___ ENTRIES SHOWN
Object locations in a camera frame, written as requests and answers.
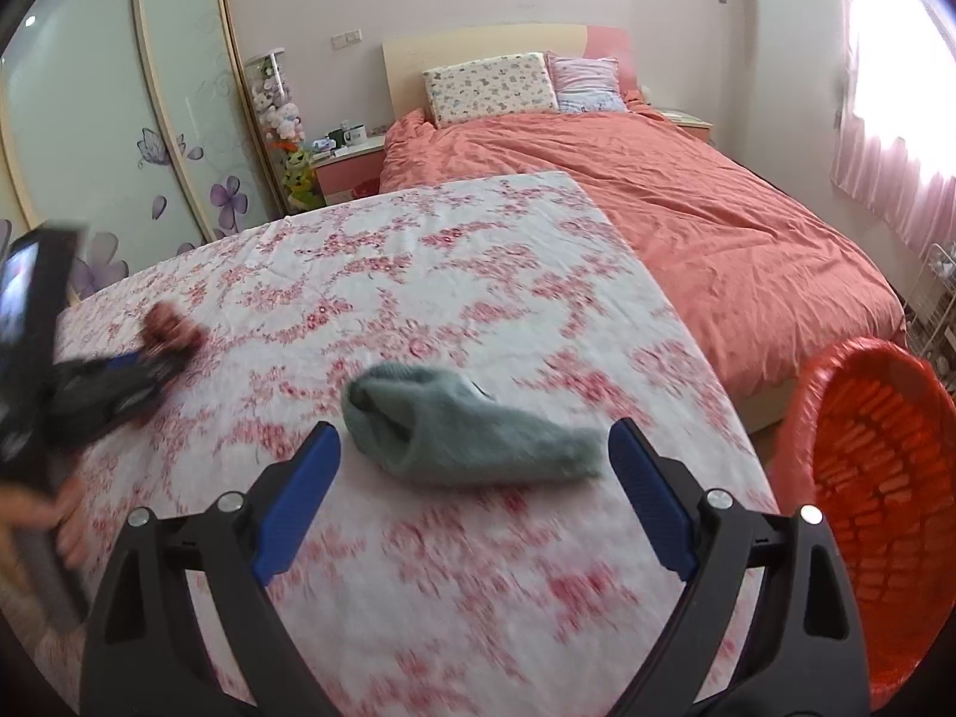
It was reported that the flower print sliding wardrobe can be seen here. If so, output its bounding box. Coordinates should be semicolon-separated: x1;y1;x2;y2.
0;0;292;307

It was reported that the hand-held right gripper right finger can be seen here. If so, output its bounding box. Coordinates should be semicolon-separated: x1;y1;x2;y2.
607;418;874;717

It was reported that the grey green sock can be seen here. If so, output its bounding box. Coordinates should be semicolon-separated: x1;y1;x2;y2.
341;362;606;485

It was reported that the floral pillow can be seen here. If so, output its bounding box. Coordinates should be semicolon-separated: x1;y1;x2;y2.
422;52;560;128

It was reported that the red basket with plastic liner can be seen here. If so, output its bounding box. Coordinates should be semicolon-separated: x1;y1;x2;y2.
769;338;956;717

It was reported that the bed with salmon duvet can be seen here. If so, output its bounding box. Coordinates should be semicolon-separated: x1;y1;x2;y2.
379;93;908;434

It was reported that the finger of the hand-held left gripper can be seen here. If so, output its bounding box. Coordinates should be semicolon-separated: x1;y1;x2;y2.
54;347;188;406
54;377;169;449

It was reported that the red plaid scrunchie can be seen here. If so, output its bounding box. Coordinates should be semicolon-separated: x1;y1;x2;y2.
142;301;203;352

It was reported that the pink curtain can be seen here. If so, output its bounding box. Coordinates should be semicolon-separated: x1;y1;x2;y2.
829;0;956;240

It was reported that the pink striped pillow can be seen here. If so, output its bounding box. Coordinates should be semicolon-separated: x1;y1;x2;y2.
545;51;627;115

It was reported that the pink white nightstand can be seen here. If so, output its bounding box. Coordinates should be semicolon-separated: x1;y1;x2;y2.
310;136;390;206

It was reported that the cream nightstand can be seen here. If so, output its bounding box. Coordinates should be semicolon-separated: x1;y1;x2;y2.
661;106;714;143

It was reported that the plush toy display tube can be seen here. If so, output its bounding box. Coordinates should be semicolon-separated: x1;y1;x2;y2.
243;48;326;214

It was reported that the floral tablecloth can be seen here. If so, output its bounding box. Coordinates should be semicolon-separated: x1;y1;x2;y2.
56;171;782;717

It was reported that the white wire rack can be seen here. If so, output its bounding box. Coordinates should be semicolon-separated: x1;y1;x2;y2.
903;239;956;390

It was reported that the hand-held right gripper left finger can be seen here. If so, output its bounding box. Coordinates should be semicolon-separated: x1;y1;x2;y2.
78;420;345;717

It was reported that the cream pink headboard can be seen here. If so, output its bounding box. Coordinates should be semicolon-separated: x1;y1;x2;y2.
382;22;644;124

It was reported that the person's left hand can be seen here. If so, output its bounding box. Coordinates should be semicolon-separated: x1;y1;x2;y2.
0;474;91;570
______
YOUR INSTRUCTIONS: Copy everything in the records above except the pictures, exactly as written.

ANSWER FOR THE TASK:
Object locations in a camera frame, written as requests and answers.
It was reported that the flower print sliding wardrobe can be seen here. If so, output its bounding box. Coordinates should be semicolon-separated: x1;y1;x2;y2.
0;0;292;307

It was reported that the hand-held right gripper right finger can be seen here. If so, output its bounding box. Coordinates should be semicolon-separated: x1;y1;x2;y2.
607;418;874;717

It was reported that the grey green sock can be seen here. If so, output its bounding box. Coordinates should be semicolon-separated: x1;y1;x2;y2.
341;362;606;485

It was reported that the floral pillow can be seen here. If so, output its bounding box. Coordinates should be semicolon-separated: x1;y1;x2;y2.
422;52;560;128

It was reported that the red basket with plastic liner can be seen here. If so, output its bounding box. Coordinates should be semicolon-separated: x1;y1;x2;y2.
769;338;956;717

It was reported that the bed with salmon duvet can be seen here. If so, output its bounding box. Coordinates should be semicolon-separated: x1;y1;x2;y2.
379;93;908;434

It was reported that the finger of the hand-held left gripper can be seen here. If so, output its bounding box. Coordinates should be semicolon-separated: x1;y1;x2;y2.
54;347;188;406
54;377;169;449

It was reported that the red plaid scrunchie can be seen here. If so, output its bounding box. Coordinates should be semicolon-separated: x1;y1;x2;y2.
142;301;203;352

It was reported that the pink curtain can be seen here. If so, output its bounding box. Coordinates should be semicolon-separated: x1;y1;x2;y2.
829;0;956;240

It was reported that the pink striped pillow can be seen here. If so, output its bounding box. Coordinates should be semicolon-separated: x1;y1;x2;y2.
545;51;627;115

It was reported that the pink white nightstand can be seen here. If so, output its bounding box. Coordinates should be semicolon-separated: x1;y1;x2;y2.
310;136;390;206

It was reported that the cream nightstand can be seen here. If so, output its bounding box. Coordinates should be semicolon-separated: x1;y1;x2;y2.
661;106;714;143

It was reported that the plush toy display tube can be seen here. If so, output its bounding box. Coordinates should be semicolon-separated: x1;y1;x2;y2.
243;48;326;214

It was reported that the floral tablecloth can be seen here. If so, output its bounding box. Coordinates should be semicolon-separated: x1;y1;x2;y2.
56;171;782;717

It was reported that the white wire rack can be seen here. If so, output its bounding box. Coordinates should be semicolon-separated: x1;y1;x2;y2.
903;239;956;390

It was reported that the hand-held right gripper left finger can be seen here. If so, output its bounding box. Coordinates should be semicolon-separated: x1;y1;x2;y2.
78;420;345;717

It was reported that the cream pink headboard can be seen here. If so, output its bounding box. Coordinates should be semicolon-separated: x1;y1;x2;y2.
382;22;644;124

It was reported that the person's left hand can be seen here. If so, output its bounding box. Coordinates should be semicolon-separated: x1;y1;x2;y2.
0;474;91;570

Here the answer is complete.